El procedimiento se realizó en 11 allanamientos simultáneos a dos centros comerciales de la localidad de Los Mártires, en Bogotá, y estuvo liderado por la Fiscalía General de la Nación con apoyo de la Gobernación de Cundinamarca.
Un negocio de más de $1.700 millones
Según la valoración preliminar, la mercancía incautada podía representar ingresos ilícitos superiores a $1.700 millones.
En el mercado clandestino, cada botella se vendía a intermediarios entre $7.000 y $25.000, lo que sumaba más de $639 millones. Una vez distribuida en bares, discotecas y tiendas, el valor al consumidor final podía llegar entre $80.000 y $200.000 por unidad.
“Estas acciones conjuntas contribuyen a mejorar las capacidades de reacción contra la ilegalidad. Seguimos comprometidos con salvaguardar la vida de los cundinamarqueses y bogotanos y, por supuesto, con proteger las rentas departamentales”, señaló Luis Armando Rojas Quevedo, secretario de Hacienda de Cundinamarca.
Operativo interinstitucional
En la operación participaron la URI de Usaquén y el CTI de la Fiscalía, la Brigada 13 del Ejército Nacional, el Batallón de Policía Militar No. 15, el Batallón de Fuerzas Especiales Urbanas No. 5, el INVIMA, la Federación Nacional de Departamentos y empresas protectoras de marca.
Para el INVIMA, el golpe tiene un impacto directo en salud pública.
“Retirar estas botellas del mercado significa evitar una potencial emergencia de salud pública en los hogares bogotanos y cundinamarqueses”, indicó Amira Anaya, coordinadora del Grupo de Unidad de Reacción Inmediata del instituto.

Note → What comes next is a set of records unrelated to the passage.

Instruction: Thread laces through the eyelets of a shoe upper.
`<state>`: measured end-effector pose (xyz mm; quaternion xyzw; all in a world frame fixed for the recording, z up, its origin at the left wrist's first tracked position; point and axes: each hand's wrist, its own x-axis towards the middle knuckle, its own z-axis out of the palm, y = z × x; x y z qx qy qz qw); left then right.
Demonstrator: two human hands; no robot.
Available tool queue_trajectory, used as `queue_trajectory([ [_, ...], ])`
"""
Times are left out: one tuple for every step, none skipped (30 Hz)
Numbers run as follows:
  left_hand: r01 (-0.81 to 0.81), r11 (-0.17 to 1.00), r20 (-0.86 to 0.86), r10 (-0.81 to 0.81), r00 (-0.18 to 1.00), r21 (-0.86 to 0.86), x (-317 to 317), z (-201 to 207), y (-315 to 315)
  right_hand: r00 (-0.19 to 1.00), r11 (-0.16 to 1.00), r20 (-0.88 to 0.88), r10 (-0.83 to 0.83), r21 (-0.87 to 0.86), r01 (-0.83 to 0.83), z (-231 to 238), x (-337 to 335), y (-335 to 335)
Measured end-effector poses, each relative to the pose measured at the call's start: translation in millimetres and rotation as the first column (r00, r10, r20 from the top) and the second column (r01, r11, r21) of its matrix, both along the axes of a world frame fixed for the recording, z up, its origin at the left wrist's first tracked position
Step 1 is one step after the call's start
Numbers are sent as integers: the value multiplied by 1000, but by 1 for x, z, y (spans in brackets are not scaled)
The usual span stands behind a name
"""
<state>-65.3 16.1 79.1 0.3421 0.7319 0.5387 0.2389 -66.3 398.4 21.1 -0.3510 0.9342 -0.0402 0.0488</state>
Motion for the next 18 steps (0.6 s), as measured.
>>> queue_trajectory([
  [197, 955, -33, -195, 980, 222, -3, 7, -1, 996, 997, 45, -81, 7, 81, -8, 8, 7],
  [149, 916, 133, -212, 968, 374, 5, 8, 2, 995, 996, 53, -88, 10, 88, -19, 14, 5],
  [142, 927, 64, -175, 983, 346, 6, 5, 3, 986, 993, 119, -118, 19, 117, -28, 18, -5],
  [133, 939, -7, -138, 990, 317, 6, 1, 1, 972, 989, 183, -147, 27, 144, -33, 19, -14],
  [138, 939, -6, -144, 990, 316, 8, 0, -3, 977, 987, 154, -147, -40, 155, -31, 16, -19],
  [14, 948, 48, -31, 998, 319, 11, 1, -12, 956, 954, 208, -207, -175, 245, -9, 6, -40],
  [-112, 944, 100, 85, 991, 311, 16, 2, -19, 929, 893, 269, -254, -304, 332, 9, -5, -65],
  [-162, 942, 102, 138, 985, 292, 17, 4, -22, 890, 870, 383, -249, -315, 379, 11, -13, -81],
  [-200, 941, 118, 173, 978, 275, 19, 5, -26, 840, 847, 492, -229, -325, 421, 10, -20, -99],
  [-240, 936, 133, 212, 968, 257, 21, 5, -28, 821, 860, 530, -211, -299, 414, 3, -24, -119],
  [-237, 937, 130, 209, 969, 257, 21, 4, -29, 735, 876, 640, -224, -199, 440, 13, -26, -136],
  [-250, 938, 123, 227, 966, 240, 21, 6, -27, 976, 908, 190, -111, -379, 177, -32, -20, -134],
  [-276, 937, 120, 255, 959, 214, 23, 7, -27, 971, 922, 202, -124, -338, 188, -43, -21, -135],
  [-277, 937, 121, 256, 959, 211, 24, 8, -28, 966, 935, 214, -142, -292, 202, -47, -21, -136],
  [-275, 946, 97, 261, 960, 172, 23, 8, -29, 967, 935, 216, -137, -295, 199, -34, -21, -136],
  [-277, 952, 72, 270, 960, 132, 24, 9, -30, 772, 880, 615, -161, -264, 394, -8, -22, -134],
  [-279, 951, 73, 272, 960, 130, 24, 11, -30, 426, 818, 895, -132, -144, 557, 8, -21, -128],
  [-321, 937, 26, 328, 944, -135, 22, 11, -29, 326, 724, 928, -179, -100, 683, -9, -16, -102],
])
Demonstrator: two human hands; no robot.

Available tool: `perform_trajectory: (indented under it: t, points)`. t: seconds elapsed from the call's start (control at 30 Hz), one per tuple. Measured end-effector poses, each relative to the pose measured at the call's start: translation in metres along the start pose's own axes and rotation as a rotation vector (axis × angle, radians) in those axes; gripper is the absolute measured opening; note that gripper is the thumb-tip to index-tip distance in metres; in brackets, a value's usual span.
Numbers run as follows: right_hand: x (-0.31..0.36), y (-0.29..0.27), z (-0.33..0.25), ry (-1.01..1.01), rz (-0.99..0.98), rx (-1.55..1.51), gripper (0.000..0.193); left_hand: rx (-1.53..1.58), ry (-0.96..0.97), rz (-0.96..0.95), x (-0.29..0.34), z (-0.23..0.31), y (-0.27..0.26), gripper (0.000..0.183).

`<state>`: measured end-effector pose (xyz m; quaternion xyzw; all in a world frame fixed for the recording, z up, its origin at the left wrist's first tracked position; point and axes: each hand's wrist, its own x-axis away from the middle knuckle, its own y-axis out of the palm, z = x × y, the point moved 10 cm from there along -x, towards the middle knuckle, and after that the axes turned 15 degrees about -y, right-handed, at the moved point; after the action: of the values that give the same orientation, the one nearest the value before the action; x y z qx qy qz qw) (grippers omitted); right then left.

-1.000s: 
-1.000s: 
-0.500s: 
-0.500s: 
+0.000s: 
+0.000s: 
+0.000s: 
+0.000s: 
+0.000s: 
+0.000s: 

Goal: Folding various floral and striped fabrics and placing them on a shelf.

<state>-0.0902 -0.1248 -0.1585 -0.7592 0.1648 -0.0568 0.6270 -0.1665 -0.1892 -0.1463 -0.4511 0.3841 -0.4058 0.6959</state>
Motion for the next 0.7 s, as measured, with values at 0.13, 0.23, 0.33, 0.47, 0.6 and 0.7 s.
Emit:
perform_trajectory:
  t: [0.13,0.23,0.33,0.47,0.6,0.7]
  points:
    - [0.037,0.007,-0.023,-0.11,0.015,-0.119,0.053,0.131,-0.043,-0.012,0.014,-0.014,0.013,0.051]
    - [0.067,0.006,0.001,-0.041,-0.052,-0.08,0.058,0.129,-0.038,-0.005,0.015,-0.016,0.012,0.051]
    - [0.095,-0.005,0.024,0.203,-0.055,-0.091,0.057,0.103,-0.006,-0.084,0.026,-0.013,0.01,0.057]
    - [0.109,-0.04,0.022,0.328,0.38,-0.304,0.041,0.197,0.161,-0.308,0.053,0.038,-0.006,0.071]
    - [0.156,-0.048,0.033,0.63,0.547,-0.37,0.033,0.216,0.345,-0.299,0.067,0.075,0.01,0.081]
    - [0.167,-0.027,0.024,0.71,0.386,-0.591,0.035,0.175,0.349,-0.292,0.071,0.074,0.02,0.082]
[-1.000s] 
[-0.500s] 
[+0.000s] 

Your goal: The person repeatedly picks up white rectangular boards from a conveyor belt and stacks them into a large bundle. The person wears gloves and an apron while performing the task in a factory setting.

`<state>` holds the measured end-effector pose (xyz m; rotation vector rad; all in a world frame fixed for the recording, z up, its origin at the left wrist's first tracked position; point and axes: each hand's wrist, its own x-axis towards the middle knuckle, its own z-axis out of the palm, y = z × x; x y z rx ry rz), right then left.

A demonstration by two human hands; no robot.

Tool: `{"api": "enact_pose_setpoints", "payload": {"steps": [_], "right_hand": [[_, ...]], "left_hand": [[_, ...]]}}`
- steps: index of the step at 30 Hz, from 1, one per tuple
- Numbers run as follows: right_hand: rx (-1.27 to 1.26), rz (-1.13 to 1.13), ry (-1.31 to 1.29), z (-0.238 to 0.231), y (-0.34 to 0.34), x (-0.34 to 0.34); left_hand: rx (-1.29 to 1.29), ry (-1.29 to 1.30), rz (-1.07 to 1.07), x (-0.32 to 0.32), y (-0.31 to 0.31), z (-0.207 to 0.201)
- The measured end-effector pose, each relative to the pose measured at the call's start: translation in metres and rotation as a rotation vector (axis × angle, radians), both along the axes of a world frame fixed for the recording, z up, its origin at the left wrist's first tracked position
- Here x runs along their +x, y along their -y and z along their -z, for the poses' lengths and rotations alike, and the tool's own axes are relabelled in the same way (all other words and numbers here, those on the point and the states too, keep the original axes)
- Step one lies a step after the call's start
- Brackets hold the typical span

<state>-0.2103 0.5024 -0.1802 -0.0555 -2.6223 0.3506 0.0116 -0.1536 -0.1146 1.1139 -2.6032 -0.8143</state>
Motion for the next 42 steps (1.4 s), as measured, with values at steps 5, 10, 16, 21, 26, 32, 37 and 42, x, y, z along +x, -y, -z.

Golpe a las rentas de Cundinamarca
La Gobernación estimó que las actividades relacionadas con el licor ilegal le cuestan al departamento más de $80.000 millones anuales en recursos que se dejan de recaudar por concepto del impuesto al consumo de licores.
Las autoridades reiteraron el llamado a la ciudadanía a comprar bebidas alcohólicas solo en establecimientos confiables, desconfiar de precios inusualmente bajos y verificar el registro sanitario, etiquetas, tapas y sellos de seguridad.
La Fiscalía y la Gobernación de Cundinamarca anunciaron que continuarán con las acciones de control contra la fabricación, adulteración y comercialización ilegal de licor en la región.